## EXERCISE PROMPT
From the listing below, copy only the lines running from the line that contains "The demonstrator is" to the line that contains "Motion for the", both included.

## INPUT DATA

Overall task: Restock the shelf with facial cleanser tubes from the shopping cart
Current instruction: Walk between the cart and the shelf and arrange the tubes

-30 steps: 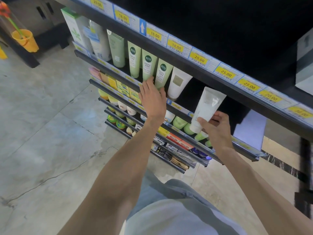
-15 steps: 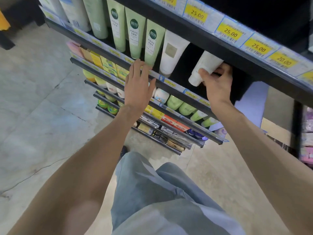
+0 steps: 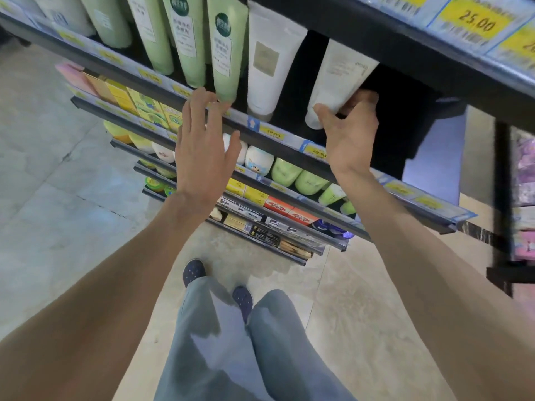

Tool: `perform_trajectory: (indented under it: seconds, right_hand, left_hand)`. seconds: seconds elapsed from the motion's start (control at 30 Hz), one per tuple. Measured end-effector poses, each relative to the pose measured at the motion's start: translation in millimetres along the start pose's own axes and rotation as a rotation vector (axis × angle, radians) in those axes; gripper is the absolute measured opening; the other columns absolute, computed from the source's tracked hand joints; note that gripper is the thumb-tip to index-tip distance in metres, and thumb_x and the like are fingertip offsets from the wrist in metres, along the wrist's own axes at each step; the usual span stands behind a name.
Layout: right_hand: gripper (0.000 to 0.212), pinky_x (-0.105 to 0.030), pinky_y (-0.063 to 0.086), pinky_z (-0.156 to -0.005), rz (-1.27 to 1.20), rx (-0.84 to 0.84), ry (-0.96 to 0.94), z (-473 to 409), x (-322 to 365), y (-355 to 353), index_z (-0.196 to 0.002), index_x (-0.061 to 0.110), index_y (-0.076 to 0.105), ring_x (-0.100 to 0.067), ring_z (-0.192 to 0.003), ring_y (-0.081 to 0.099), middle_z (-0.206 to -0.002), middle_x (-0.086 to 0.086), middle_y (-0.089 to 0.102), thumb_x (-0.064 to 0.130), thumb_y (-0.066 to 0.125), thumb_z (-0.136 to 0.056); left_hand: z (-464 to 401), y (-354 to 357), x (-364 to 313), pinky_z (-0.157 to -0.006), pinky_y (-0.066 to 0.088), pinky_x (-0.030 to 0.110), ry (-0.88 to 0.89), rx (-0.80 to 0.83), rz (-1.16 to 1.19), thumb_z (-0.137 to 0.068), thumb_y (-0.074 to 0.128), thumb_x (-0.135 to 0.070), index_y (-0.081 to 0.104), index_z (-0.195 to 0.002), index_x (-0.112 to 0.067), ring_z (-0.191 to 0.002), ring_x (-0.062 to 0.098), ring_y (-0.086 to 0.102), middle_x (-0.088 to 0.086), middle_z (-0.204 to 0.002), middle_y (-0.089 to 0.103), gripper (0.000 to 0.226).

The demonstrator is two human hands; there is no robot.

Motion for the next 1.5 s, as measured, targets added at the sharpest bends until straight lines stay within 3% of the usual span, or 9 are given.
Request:
perform_trajectory:
  seconds: [0.17,0.3,0.5,0.83,1.0,1.17,1.3,1.5]
  right_hand:
    - [0.053,-0.037,0.051,-0.096,0.034,-0.053,-0.047,-32,2,12,-0.114,0.005,0.052,-0.021,-0.107,0.059,-0.116,-0.008,0.058,0.034,0.079,-0.08]
    - [0.06,-0.028,0.045,-0.099,0.045,-0.092,-0.044,-52,7,23,-0.125,0.001,0.052,-0.021,-0.115,0.056,-0.123,-0.009,0.057,0.032,0.081,-0.082]
    - [0.066,-0.038,0.044,-0.105,0.101,-0.094,-0.027,-78,9,41,-0.132,-0.001,0.051,-0.027,-0.126,0.054,-0.133,-0.014,0.055,0.035,0.079,-0.084]
    - [0.063,-0.039,0.048,-0.103,0.09,-0.088,0.033,-80,-1,45,-0.129,0.001,0.056,-0.026,-0.121,0.058,-0.128,-0.012,0.06,0.038,0.078,-0.083]
    - [0.054,-0.041,0.048,-0.102,0.065,0.041,0.094,-63,-14,48,-0.122,0.006,0.056,-0.025,-0.115,0.058,-0.123,-0.009,0.059,0.036,0.078,-0.082]
    - [0.074,-0.031,0.043,-0.109,0.069,0.233,0.093,-24,-7,30,-0.147,0.012,0.042,-0.018,-0.131,0.051,-0.144,-0.008,0.049,0.038,0.077,-0.088]
    - [0.084,-0.038,0.04,-0.116,0.139,0.344,0.073,10,6,-2,-0.155,0.015,0.032,-0.021,-0.14,0.045,-0.153,-0.007,0.045,0.045,0.075,-0.089]
    - [0.088,-0.041,0.032,-0.12,0.353,0.391,-0.011,83,25,-63,-0.161,0.021,0.022,-0.024,-0.149,0.031,-0.162,-0.006,0.031,0.048,0.071,-0.092]
  left_hand:
    - [3,0,-1,-0.108,0.045,0.045,0.033,-0.04,0.003,-0.1,0.055,-0.022,0.05,-0.136,-0.008,-0.142,0.033,0.038,0.016,-0.146,0.044,0.038]
    - [3,-2,-3,-0.104,0.047,0.044,0.047,-0.028,0.009,-0.1,0.053,-0.022,0.049,-0.137,-0.007,-0.14,0.032,0.038,0.017,-0.146,0.043,0.039]
    - [4,-1,-1,-0.101,0.051,0.047,0.023,-0.003,0.009,-0.1,0.053,-0.022,0.048,-0.137,-0.008,-0.142,0.03,0.035,0.016,-0.147,0.042,0.04]
    - [4,0,-1,-0.091,0.057,0.045,0.007,0.053,-0.011,-0.1,0.055,-0.023,0.046,-0.139,-0.01,-0.144,0.028,0.032,0.013,-0.15,0.038,0.043]
    - [4,-2,-4,-0.083,0.06,0.043,-0.012,0.119,-0.05,-0.098,0.058,-0.024,0.043,-0.141,-0.012,-0.148,0.028,0.029,0.012,-0.154,0.034,0.047]
    - [6,-5,-10,-0.1,0.053,0.052,-0.028,0.224,-0.112,-0.101,0.054,-0.032,0.035,-0.149,-0.012,-0.152,0.03,0.023,0.012,-0.16,0.028,0.056]
    - [14,-15,-22,-0.113,0.041,0.055,-0.014,0.291,-0.119,-0.102,0.051,-0.038,0.031,-0.155,-0.013,-0.152,0.032,0.024,0.013,-0.162,0.027,0.062]
    - [44,-41,-66,-0.121,0.029,0.052,0.11,0.362,-0.16,-0.103,0.048,-0.042,0.029,-0.158,-0.016,-0.154,0.03,0.022,0.012,-0.165,0.026,0.063]
Point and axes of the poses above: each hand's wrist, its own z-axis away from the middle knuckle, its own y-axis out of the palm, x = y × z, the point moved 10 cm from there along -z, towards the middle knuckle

## RESPONSE TO THE TASK
The demonstrator is two human hands; there is no robot.

Motion for the next 1.5 s, as measured, targets added at the sharpest bends until straight lines stay within 3% of the usual span, or 9 are given.

No additional output is expected for this exercise.